DataSheet_4_Macrophage-infectivity potentiator of Trypanosoma cruzi (TcMIP) is a new pro-type 1 immuno-stimulating protein for neonatal human cells and vaccines in mice.pdf

This work identifies the protein “macrophage infectivity potentiator” of Trypanosoma cruzi trypomastigotes, as supporting a new property, namely a pro-type 1 immunostimulatory activity on neonatal cells. In its recombinant form (rTcMIP), this protein triggers the secretion of the chemokines CCL2 and CCL3 by human umbilical cord blood cells from healthy newborns, after 24h in vitro culture. Further stimulation for 72h results in secretion of IFN-γ, provided cultures are supplemented with IL-2 and IL-18. rTcMIP activity is totally abolished by protease treatment and is not associated with its peptidyl-prolyl cis-trans isomerase enzymatic activity. The ability of rTcMIP to act as adjuvant was studied in vivo in neonatal mouse immunization models, using acellular diphtheria-tetanus-pertussis-vaccine (DTPa) or ovalbumin, and compared to the classical alum adjuvant. As compared to the latter, rTcMIP increases the IgG antibody response towards several antigens meanwhile skewing antibody production towards the Th-1 dependent IgG2a isotype. The amplitude of the rTcMIP adjuvant effect varied depending on the antigen and the co-presence of alum. rTcMIP did by contrast not increase the IgE response to OVA combined with alum. The discovery of the rTcMIP immunostimulatory effect on neonatal cells opens new possibilities for potential use as pro-type 1 adjuvant for neonatal vaccines. This, in turn, may facilitate the development of more efficient vaccines that can be given at birth, reducing infection associated morbidity and mortality which are the highest in the first weeks after birth.

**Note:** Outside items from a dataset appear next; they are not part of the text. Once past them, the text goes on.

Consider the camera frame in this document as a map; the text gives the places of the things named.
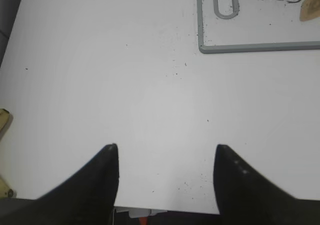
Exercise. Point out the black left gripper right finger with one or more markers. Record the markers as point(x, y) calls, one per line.
point(245, 197)

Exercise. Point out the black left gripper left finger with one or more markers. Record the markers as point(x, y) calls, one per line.
point(86, 198)

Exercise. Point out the beige object at table edge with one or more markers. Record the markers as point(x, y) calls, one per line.
point(5, 189)

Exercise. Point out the grey-rimmed white cutting board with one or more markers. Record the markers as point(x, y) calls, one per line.
point(239, 26)

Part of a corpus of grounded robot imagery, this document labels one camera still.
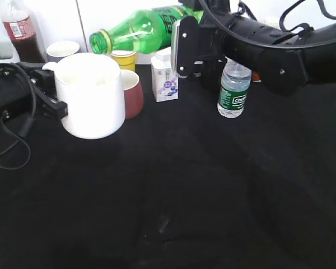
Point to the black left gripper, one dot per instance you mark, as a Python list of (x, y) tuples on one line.
[(21, 83)]

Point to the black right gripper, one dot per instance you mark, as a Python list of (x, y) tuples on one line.
[(196, 51)]

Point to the green soda bottle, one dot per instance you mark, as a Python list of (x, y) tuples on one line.
[(144, 31)]

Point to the white mug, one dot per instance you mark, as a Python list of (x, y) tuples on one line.
[(91, 86)]

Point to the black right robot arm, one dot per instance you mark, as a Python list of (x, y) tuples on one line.
[(285, 60)]

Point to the cola bottle red label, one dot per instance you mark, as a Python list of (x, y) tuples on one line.
[(18, 24)]

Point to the yellow paper cup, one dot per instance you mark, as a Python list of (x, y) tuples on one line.
[(125, 59)]

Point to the grey mug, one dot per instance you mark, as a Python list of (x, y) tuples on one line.
[(61, 49)]

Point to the white milk carton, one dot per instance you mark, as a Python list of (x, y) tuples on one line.
[(165, 85)]

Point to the clear water bottle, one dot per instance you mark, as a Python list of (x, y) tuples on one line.
[(235, 82)]

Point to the red mug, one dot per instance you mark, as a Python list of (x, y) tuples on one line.
[(133, 93)]

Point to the brown coffee bottle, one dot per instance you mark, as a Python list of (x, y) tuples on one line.
[(255, 77)]

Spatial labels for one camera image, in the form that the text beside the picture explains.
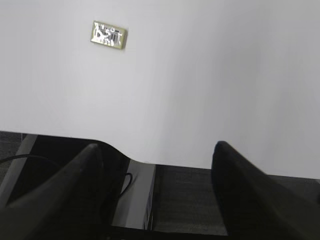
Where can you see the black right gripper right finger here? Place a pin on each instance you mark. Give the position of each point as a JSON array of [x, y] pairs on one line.
[[253, 206]]

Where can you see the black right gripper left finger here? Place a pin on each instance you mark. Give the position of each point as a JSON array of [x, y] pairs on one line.
[[65, 207]]

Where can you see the yellow eraser barcode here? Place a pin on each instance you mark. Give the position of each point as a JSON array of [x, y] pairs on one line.
[[108, 35]]

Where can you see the grey table leg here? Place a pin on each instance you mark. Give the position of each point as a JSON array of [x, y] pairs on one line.
[[134, 208]]

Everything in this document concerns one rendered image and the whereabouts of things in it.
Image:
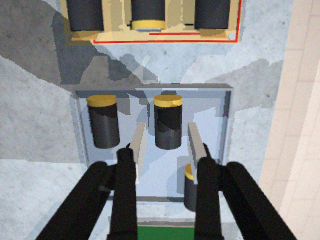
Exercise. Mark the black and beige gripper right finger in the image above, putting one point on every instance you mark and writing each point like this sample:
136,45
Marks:
255,216

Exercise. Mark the black battery with gold top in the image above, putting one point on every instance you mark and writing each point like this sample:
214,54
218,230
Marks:
104,120
211,14
168,121
85,15
190,189
148,14

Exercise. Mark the green open-top box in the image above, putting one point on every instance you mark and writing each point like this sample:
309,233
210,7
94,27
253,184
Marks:
165,232

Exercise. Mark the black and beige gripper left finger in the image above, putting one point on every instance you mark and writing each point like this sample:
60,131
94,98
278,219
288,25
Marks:
78,214

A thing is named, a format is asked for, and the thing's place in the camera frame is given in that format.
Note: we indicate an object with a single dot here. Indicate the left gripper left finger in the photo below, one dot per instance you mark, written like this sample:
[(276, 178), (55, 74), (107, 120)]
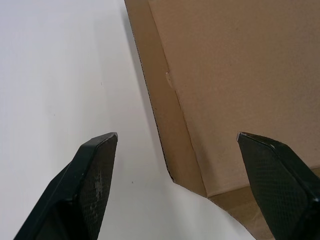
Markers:
[(82, 190)]

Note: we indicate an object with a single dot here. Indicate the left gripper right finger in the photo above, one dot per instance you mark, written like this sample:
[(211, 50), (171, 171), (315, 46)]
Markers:
[(280, 185)]

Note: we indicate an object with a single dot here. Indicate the brown cardboard pizza box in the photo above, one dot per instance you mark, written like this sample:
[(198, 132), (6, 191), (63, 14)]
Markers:
[(225, 87)]

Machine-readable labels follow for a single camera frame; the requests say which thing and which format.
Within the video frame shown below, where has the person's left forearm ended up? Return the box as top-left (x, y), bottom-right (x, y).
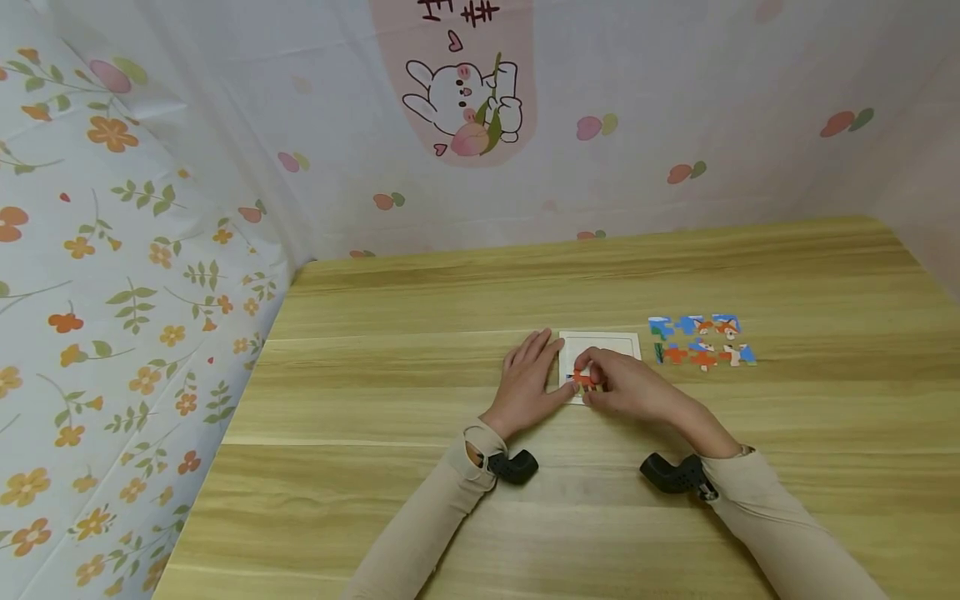
top-left (341, 421), bottom-right (508, 600)

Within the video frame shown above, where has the white square puzzle tray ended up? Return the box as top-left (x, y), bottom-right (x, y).
top-left (558, 332), bottom-right (643, 406)

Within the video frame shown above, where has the person's right hand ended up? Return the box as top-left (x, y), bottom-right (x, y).
top-left (573, 347), bottom-right (743, 459)

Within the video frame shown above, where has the person's left hand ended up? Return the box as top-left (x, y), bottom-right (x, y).
top-left (480, 328), bottom-right (583, 440)

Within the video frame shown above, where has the black wrist band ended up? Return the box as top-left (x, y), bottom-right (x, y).
top-left (465, 427), bottom-right (540, 487)
top-left (638, 452), bottom-right (718, 501)

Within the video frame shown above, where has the group of colourful jigsaw pieces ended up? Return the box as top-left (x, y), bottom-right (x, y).
top-left (647, 314), bottom-right (758, 372)

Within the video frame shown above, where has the person's right forearm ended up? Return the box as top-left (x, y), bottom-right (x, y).
top-left (697, 446), bottom-right (890, 600)

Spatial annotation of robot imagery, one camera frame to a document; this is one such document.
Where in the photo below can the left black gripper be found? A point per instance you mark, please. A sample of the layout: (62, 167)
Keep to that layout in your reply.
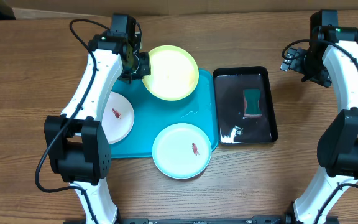
(145, 58)

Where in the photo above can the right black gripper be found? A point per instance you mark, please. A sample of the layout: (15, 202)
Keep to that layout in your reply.
(317, 79)

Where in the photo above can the yellow plate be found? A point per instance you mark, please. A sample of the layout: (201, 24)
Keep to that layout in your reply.
(174, 73)

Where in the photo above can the green and pink sponge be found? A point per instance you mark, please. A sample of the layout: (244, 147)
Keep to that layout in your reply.
(251, 103)

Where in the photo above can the light blue plate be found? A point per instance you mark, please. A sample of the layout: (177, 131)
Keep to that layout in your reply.
(181, 151)

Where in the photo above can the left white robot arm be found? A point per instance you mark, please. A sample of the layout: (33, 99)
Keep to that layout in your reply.
(77, 146)

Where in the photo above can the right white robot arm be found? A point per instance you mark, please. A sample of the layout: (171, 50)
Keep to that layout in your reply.
(330, 60)

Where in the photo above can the teal plastic tray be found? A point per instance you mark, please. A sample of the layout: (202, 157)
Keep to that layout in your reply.
(151, 115)

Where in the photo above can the black rectangular tray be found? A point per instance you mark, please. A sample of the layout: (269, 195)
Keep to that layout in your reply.
(233, 127)

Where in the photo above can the pink plate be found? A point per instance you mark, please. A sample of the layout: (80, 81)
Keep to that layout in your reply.
(118, 118)

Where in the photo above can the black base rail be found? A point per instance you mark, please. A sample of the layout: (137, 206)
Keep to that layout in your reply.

本研究鉴定了美洲锥虫原虫锥虫期的蛋白质“巨噬细胞感染性增强剂”，该蛋白质支持一种新的特性，即对新生儿细胞具有促进型1免疫刺激活性。在其重组形式（rTcMIP）中，该蛋白质可在体外培养24小时后，由健康新生儿脐带血细胞触发趋化因子CCL2和CCL3的分泌。进一步刺激72小时，在添加IL-2和IL-18的培养条件下，可导致干扰素-γ的分泌。rTcMIP活性在蛋白酶处理下完全丧失，且与其肽基脯氨酰顺反异构酶的酶活性无关。rTcMIP作为佐剂的能力在新生儿小鼠免疫模型中进行了体内研究，使用无细胞白喉-破伤风-百日咳疫苗（DTPa）或卵清蛋白，并与传统的铝佐剂进行比较。与后者相比，rTcMIP增加了针对多种抗原的IgG抗体反应，同时使抗体产生偏向Th-1依赖的IgG2a型。rTcMIP佐剂效应的幅度取决于抗原和铝的共存。与铝佐剂相反，rTcMIP并未增加与卵清蛋白结合的IgE反应。rTcMIP在新生儿细胞上免疫刺激效应的发现，为作为促进型1佐剂在新生儿疫苗中的应用开辟了新的可能性。这反过来又可能促进更高效疫苗的开发，这些疫苗可以在出生时给予，从而降低出生后第一周内感染相关的发病率和死亡率。